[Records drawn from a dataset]
◇ ◇ ◇ ◇
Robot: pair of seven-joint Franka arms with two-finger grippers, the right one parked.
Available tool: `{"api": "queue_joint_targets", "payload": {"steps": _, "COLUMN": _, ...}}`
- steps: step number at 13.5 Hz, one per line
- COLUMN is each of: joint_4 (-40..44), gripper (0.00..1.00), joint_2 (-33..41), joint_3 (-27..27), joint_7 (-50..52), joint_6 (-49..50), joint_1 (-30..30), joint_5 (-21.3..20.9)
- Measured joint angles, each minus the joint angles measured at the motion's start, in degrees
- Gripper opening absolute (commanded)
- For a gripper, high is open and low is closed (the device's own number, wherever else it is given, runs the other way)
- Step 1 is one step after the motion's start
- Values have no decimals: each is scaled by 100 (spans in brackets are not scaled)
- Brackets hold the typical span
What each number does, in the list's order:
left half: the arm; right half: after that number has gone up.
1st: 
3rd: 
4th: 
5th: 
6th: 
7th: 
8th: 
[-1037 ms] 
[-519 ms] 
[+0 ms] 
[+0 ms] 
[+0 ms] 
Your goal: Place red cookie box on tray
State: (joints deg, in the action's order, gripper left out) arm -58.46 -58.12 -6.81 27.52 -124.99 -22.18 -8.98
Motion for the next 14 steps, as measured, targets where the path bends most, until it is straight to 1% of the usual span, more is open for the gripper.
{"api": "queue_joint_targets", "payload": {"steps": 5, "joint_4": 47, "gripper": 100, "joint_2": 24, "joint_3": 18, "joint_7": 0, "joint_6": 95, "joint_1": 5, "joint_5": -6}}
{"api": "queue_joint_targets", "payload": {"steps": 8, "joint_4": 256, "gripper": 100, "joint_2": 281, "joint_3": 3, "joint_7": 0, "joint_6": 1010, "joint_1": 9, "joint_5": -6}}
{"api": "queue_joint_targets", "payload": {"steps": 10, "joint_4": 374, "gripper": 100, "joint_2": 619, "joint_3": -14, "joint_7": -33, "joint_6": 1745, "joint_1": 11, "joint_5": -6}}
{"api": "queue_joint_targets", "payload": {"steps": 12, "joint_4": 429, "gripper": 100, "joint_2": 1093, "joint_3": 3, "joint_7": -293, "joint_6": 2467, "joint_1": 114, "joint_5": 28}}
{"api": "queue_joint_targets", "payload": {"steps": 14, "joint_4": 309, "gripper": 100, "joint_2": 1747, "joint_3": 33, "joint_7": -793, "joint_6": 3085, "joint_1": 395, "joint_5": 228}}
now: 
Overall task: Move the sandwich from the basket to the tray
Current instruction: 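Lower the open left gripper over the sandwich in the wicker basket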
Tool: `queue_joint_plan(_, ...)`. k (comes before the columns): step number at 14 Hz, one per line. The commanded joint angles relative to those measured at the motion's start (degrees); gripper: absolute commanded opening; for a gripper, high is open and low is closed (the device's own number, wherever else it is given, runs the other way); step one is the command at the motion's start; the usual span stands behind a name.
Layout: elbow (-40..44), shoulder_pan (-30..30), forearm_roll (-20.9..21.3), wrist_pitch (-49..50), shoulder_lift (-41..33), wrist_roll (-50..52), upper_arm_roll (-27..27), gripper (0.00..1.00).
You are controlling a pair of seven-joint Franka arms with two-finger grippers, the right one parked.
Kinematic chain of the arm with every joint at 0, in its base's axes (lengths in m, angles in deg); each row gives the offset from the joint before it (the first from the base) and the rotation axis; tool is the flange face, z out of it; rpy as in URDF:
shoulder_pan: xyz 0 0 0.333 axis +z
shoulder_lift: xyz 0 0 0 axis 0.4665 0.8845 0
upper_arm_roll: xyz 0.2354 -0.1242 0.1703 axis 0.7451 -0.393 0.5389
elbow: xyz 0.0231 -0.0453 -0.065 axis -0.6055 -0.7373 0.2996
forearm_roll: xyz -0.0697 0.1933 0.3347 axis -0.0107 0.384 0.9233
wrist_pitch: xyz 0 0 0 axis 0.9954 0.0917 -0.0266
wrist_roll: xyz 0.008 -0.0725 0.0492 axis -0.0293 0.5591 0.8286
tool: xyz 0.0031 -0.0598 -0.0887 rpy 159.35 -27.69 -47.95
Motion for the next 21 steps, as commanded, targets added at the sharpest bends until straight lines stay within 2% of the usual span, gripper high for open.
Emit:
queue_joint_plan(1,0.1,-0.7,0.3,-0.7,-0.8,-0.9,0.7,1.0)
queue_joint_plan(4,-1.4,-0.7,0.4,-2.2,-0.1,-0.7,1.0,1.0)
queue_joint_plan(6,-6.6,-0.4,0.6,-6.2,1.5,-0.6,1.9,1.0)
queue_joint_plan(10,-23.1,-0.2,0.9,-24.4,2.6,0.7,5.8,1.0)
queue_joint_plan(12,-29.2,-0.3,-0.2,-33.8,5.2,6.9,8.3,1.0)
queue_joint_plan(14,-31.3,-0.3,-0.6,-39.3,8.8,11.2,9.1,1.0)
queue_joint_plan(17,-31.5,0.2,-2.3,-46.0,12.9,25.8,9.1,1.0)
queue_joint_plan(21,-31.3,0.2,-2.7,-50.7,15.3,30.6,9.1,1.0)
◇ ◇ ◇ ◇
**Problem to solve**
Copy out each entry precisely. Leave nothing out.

**Task response**
Robot: pair of seven-joint Franka arms with two-finger grippers, the right one parked.
Available tool: `{"api": "queue_joint_targets", "payload": {"steps": _, "COLUMN": _, ...}}`
- steps: step number at 13.5 Hz, one per line
- COLUMN is each of: joint_4 (-40..44), gripper (0.00..1.00), joint_2 (-33..41), joint_3 (-27..27), joint_7 (-50..52), joint_6 (-49..50), joint_1 (-30..30), joint_5 (-21.3..20.9)
- Measured joint angles, each minus the joint angles measured at the motion's start, in degrees
- Gripper opening absolute (commanded)
- For a gripper, high is open and low is closed (the device's own number, wherever else it is given, runs the other way)
- Step 1 is one step after the motion's start
- Values have no decimals: each is scaled by 100 (spans in brackets are not scaled)
- Brackets hold the typical span
What each number does, in the list's order:
left half: the arm; right half: after that number has gone up.
1st: 
3rd: 
4th: 
5th: 
6th: 
7th: 
8th: 
[-1037 ms] 
[-519 ms] 
[+0 ms] 
[+0 ms] 
[+0 ms] 
Your goal: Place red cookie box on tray
State: (joints deg, in the action's order, gripper left out) arm -58.46 -58.12 -6.81 27.52 -124.99 -22.18 -8.98
Motion for the next 14 steps, as measured, targets where the path bends most, until it is straight to 1% of the usual span, more is open for the gripper.
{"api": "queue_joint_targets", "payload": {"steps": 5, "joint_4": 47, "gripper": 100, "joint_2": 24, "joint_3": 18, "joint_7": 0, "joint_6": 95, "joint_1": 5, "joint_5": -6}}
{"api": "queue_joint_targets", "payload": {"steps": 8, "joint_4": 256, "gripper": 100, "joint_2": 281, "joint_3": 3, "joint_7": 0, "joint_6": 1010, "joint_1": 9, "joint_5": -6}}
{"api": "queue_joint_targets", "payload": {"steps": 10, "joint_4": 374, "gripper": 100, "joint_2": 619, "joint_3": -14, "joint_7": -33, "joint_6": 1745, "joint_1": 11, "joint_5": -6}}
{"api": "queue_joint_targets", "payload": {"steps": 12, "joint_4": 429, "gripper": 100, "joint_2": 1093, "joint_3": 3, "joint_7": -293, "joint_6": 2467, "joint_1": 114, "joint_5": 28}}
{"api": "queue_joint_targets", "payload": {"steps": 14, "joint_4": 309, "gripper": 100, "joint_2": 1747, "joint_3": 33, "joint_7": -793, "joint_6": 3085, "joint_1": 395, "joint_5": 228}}
now: 
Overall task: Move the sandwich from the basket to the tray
Current instruction: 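Lower the open left gripper over the sandwich in the wicker basket
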Tool: `queue_joint_plan(_, ...)`. k (comes before the columns): step number at 14 Hz, one per line. The commanded joint angles relative to those measured at the motion's start (degrees); gripper: absolute commanded opening; for a gripper, high is open and low is closed (the device's own number, wherever else it is given, runs the other way); step one is the command at the motion's start; the usual span stands behind a name.
Layout: elbow (-40..44), shoulder_pan (-30..30), forearm_roll (-20.9..21.3), wrist_pitch (-49..50), shoulder_lift (-41..33), wrist_roll (-50..52), upper_arm_roll (-27..27), gripper (0.00..1.00).
You are controlling a pair of seven-joint Franka arms with two-finger grippers, the right one parked.
Kinematic chain of the arm with every joint at 0, in its base's axes (lengths in m, angles in deg); each row gives the offset from the joint before it (the first from the base) and the rotation axis; tool is the flange face, z out of it; rpy as in URDF:
shoulder_pan: xyz 0 0 0.333 axis +z
shoulder_lift: xyz 0 0 0 axis 0.4665 0.8845 0
upper_arm_roll: xyz 0.2354 -0.1242 0.1703 axis 0.7451 -0.393 0.5389
elbow: xyz 0.0231 -0.0453 -0.065 axis -0.6055 -0.7373 0.2996
forearm_roll: xyz -0.0697 0.1933 0.3347 axis -0.0107 0.384 0.9233
wrist_pitch: xyz 0 0 0 axis 0.9954 0.0917 -0.0266
wrist_roll: xyz 0.008 -0.0725 0.0492 axis -0.0293 0.5591 0.8286
tool: xyz 0.0031 -0.0598 -0.0887 rpy 159.35 -27.69 -47.95
Motion for the next 21 steps, as commanded, targets added at the sharpest bends until straight lines stay within 2% of the usual span, gripper high for open.
Emit:
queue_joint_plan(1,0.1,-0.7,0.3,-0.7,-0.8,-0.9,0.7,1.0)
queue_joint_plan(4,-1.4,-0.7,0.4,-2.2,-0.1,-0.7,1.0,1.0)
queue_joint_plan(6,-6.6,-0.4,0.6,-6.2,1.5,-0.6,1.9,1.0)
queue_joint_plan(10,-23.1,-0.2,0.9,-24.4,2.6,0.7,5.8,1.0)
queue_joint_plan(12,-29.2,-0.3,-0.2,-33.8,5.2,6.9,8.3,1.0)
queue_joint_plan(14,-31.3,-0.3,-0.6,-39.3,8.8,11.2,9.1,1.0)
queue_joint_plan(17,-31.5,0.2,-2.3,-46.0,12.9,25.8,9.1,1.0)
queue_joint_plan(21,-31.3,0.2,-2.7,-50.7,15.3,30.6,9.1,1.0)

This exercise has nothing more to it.